# AIM OF THE EXERCISE
The answer must be an exact copy of all the data below.

# GIVEN MATERIAL
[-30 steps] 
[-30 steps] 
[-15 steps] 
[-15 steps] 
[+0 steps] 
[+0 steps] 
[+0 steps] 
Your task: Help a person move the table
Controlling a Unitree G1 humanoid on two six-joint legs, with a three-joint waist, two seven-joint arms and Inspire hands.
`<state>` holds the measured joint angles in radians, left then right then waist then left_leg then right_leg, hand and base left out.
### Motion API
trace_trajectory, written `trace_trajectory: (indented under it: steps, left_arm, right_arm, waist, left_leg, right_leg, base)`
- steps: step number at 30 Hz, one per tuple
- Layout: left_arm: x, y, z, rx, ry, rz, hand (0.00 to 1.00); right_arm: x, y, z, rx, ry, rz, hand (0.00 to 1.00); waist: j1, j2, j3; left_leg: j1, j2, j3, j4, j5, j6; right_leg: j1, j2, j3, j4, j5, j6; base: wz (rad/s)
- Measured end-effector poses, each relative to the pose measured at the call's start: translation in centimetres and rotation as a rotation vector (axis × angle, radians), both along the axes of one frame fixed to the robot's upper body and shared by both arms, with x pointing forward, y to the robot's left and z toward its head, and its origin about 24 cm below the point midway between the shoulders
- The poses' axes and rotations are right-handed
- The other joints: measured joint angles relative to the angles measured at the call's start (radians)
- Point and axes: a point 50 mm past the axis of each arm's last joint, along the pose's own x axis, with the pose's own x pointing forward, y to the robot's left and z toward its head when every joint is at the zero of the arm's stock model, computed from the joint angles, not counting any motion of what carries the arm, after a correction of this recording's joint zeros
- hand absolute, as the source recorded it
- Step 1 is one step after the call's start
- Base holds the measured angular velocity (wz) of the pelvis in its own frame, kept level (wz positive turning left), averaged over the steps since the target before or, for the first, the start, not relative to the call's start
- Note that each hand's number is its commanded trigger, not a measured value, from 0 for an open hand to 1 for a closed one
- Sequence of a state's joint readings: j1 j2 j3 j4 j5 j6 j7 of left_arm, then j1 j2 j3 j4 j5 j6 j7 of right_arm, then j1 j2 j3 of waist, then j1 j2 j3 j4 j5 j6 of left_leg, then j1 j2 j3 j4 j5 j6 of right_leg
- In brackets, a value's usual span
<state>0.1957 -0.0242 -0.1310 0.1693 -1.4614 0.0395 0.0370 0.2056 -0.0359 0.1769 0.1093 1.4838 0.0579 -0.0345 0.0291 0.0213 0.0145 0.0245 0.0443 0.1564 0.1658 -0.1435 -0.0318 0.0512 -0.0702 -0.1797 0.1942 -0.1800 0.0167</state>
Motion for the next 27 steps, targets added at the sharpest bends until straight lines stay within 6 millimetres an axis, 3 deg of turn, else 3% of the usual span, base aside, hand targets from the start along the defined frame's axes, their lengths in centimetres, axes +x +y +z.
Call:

# ANSWER TO THIS PROBLEM
[-30 steps] 
[-30 steps] 
[-15 steps] 
[-15 steps] 
[+0 steps] 
[+0 steps] 
[+0 steps] 
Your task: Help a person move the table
Controlling a Unitree G1 humanoid on two six-joint legs, with a three-joint waist, two seven-joint arms and Inspire hands.
`<state>` holds the measured joint angles in radians, left then right then waist then left_leg then right_leg, hand and base left out.
### Motion API
trace_trajectory, written `trace_trajectory: (indented under it: steps, left_arm, right_arm, waist, left_leg, right_leg, base)`
- steps: step number at 30 Hz, one per tuple
- Layout: left_arm: x, y, z, rx, ry, rz, hand (0.00 to 1.00); right_arm: x, y, z, rx, ry, rz, hand (0.00 to 1.00); waist: j1, j2, j3; left_leg: j1, j2, j3, j4, j5, j6; right_leg: j1, j2, j3, j4, j5, j6; base: wz (rad/s)
- Measured end-effector poses, each relative to the pose measured at the call's start: translation in centimetres and rotation as a rotation vector (axis × angle, radians), both along the axes of one frame fixed to the robot's upper body and shared by both arms, with x pointing forward, y to the robot's left and z toward its head, and its origin about 24 cm below the point midway between the shoulders
- The poses' axes and rotations are right-handed
- The other joints: measured joint angles relative to the angles measured at the call's start (radians)
- Point and axes: a point 50 mm past the axis of each arm's last joint, along the pose's own x axis, with the pose's own x pointing forward, y to the robot's left and z toward its head when every joint is at the zero of the arm's stock model, computed from the joint angles, not counting any motion of what carries the arm, after a correction of this recording's joint zeros
- hand absolute, as the source recorded it
- Step 1 is one step after the call's start
- Base holds the measured angular velocity (wz) of the pelvis in its own frame, kept level (wz positive turning left), averaged over the steps since the target before or, for the first, the start, not relative to the call's start
- Note that each hand's number is its commanded trigger, not a measured value, from 0 for an open hand to 1 for a closed one
- Sequence of a state's joint readings: j1 j2 j3 j4 j5 j6 j7 of left_arm, then j1 j2 j3 j4 j5 j6 j7 of right_arm, then j1 j2 j3 of waist, then j1 j2 j3 j4 j5 j6 of left_leg, then j1 j2 j3 j4 j5 j6 of right_leg
- In brackets, a value's usual span
<state>0.1957 -0.0242 -0.1310 0.1693 -1.4614 0.0395 0.0370 0.2056 -0.0359 0.1769 0.1093 1.4838 0.0579 -0.0345 0.0291 0.0213 0.0145 0.0245 0.0443 0.1564 0.1658 -0.1435 -0.0318 0.0512 -0.0702 -0.1797 0.1942 -0.1800 0.0167</state>
Motion for the next 27 steps, targets added at the sharpest bends until straight lines stay within 6 millimetres an axis, 3 deg of turn, else 3% of the usual span, base aside, hand targets from the start along the defined frame's axes, their lengths in centimetres, axes +x +y +z.
Call:

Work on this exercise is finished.